Na DK1 bez zmian. Korki są i będą!
Krytycznie przyjęliśmy decyzję Generalnej Dyrekcji Dróg Krajowych i Autostrad o rezygnacji z przebudowy skrzyżowania krajowej „jedynki” z ul. Męczenników Oświęcimskich w Pszczynie. To, co miało być tylko kwestią czasu, nagle odpłynęło w siną dal.
GDDKiA tłumaczy swoje stanowisko zwiększeniem kosztów oraz utratą znaczenia DK1 po zakończeniu budowy S1 na odcinku Mysłowice Kosztowy - Suchy Potok w Bielsku-Białej. Pierwotnie, w 2014 roku, koszt budowy wyliczono na 26 289 209 zł. Teraz, po ustaleniu faktycznego zakresu robót, znacząco odbiegającego od wcześniej zakładanego, łączny koszt inwestycji wynosi ponad 81 mln zł.
- Znaczny wzrost kosztu inwestycji w stosunku do pierwotnie określonego w Programie Inwestycji wynika z wariantu rozwiązań projektowych wybranego na etapie prac koncepcyjnych. Zgodnie z nim, określony został faktyczny zakres robót, który znacząco odbiega od założeń projektowych przyjętych dla kosztu zadania w Programie Inwestycji.

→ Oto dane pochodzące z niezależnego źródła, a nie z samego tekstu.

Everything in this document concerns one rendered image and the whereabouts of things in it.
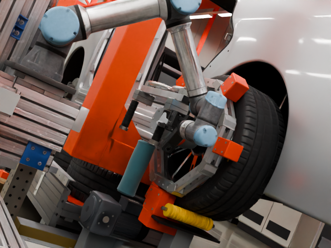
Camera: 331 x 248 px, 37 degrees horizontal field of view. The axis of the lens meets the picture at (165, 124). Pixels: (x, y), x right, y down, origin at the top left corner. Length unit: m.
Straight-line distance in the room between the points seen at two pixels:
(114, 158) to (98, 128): 0.19
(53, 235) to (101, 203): 0.33
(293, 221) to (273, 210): 0.45
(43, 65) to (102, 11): 0.28
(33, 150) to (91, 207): 0.74
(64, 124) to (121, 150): 0.89
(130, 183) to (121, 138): 0.40
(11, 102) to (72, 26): 0.30
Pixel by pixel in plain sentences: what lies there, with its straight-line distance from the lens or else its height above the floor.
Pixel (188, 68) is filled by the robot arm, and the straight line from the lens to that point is 1.82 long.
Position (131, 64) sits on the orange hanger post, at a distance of 2.57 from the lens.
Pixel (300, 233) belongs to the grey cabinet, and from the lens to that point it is 7.13.
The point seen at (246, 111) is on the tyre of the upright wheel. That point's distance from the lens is 2.09.
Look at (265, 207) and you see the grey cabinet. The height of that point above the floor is 0.47.
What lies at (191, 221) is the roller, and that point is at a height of 0.50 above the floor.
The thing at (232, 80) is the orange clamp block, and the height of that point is 1.12.
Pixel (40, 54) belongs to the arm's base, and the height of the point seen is 0.88.
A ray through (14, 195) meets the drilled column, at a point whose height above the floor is 0.22.
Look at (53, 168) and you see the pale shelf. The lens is 2.45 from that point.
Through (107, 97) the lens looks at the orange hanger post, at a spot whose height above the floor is 0.86.
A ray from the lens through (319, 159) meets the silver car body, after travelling 1.91.
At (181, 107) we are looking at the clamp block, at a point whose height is 0.93.
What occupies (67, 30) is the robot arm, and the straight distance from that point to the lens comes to 1.60.
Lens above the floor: 0.78
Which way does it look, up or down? 2 degrees up
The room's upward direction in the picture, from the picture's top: 24 degrees clockwise

Dodatkowo na wzrost kosztów robót między innymi miał wpływ: wzrost cen materiałów budowlanych w tym cen asfaltu, betonu, stali oraz kruszyw, wzrost kosztów robót w budownictwie, co wynika ze wzrostu wysokości minimalnego wynagrodzenia za pracę oraz wzrostu wysokości minimalnej stawki godzinowej - tłumaczy Marek Prusak, starszy specjalista z katowickiego oddziału GDDKiA.

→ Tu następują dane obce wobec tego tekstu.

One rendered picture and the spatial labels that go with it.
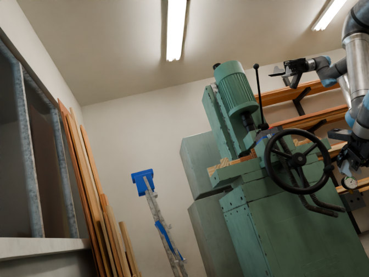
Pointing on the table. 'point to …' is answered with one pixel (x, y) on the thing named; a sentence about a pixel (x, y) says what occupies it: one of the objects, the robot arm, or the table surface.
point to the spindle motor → (235, 89)
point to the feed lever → (260, 101)
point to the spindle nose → (247, 121)
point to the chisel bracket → (250, 139)
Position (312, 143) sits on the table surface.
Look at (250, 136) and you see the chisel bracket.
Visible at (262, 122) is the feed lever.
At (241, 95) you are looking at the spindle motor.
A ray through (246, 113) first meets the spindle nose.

Bezkolizyjne skrzyżowanie miało udrożnić ruch nie tylko na „jedynce”, ale również na ul Męczenników Oświęcimskich w obu kierunkach. Dzisiaj tworzą się tam ogromne korki, które paraliżują ruch. GDDKiA planowała w tym miejscu budowę dwupoziomowego węzła drogowego, który miał zastąpić dzisiejsze skrzyżowanie z sygnalizacją świetlną.